My cousin wakes in the early morning, and in that sudden rush of memories refreshing the mind from days previously, she regrets some things and smiles at others. Autumn hits hard here and the windows are blurred in the cool of the night but over the mountains there is blue sky and promise of a warm day to burn away the mist. Life in this valley is indeed sweet.

Here, I dream of rigging votes. I will write the worst ever book and make it win. Now the sun is laid to sleep and I can work at my plan. This book is started and tells of empty passion, the lusts of the disenchanted elite and the acts of those who cannot live proper lives. They are the arbiters of our morals, They decide on what we see and what we read and they alone can choose who lives and dies. In my simplistic dream of the way the world was when I was born, I filter out the wars and famine and see a land of fields and eternal summer. Our programmers see the same thing but they steal these visions from us and turn them in to plastic nostalgia, a past time where the values of today are plastered over the images of then. Real history is one of illness and danger and not the calm, well-ordered world they make it out to be. We are fed and kept like a farmer keeps animals, always with the unseen and unfelt threat of death and sale. We kill our gods and monsters and believe in only nothing. Our art is reduced to its simplest terms - they sell us crumpled bits of paper and lights that simply turn on and off as the pinnacle of artistry and we buy it on every level. These cultural thugs say that they do it because they want to overturn the old ideas and that they do. They want to take away the love we have amongst us and replace it with the love of things and non-things, the electronic, microscopic things that make up this world you read on this screen. How big is this paragraph in the computer it lives on? It takes up a tiny area of disk and yet you see it large upon your screen like all the other people who may read it. The whole of experience becomes nothing, in blank white boxes in unknown, unlit rooms across the continents.

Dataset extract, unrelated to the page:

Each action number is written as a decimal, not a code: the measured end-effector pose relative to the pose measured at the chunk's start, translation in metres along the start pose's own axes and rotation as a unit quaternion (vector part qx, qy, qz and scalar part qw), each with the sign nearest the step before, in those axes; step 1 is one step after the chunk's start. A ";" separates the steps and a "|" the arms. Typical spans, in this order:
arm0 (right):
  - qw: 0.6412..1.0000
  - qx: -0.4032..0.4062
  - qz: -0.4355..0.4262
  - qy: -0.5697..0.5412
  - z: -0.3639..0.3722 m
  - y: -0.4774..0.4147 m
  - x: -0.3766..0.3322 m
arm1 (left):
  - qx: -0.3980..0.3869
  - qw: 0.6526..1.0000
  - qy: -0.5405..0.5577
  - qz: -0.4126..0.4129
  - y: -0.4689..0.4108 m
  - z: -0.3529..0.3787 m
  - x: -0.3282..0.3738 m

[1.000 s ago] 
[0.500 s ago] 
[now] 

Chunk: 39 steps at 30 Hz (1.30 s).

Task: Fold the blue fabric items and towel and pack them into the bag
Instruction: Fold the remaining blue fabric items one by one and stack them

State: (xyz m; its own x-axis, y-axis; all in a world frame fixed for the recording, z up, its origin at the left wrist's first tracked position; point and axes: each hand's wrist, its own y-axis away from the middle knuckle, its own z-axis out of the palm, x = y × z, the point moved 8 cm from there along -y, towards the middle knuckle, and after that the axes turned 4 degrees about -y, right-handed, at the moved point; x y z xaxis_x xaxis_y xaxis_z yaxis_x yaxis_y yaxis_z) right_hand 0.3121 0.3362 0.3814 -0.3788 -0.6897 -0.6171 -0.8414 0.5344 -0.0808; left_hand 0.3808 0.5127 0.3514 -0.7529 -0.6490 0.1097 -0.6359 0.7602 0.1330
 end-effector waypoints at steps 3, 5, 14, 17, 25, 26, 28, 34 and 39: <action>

They have medieval tastes, an austerity that comes only because they cannot have any thing other than that which makes life better - just a little. The ornaments are plates that must be used. The walls have colour made from earth and plants. In the fire they make an illusion of penury, a cramping lack of anything which we might consider a comfort in our life. The water is carried in from streams many feet away and boiled to make it drinkable. The food contains the grit from the quern stones and the husks of the rough unengineered wheat used to make the bread. It tastes good but gives no nourishment. In the winter, the cold is kept from the house by more illusion. The gold of the walls drinks in the sun and buries it in hiding places round the rooms, to be let out at evening to heat the freezing air.

The music here is simpler still. There is no polyphony or complex instrumentation. A scraped string and a rhythm beaten on the table are all that is required to make all guests dance like madmen. The executrix leads us all around the house to bless the windows and to point out witch bottles. In the future we will find these idols and save them up for museums like we saved the Trilobites we find in the fields. The world turns at the same speed for all of us and this history is ended because we are at the end of history. We love the world and it loves us back and gives us shelter and the minds to make the technology we use to help us live in comfort and safety and free from hunger and illness. And poetry will save us all.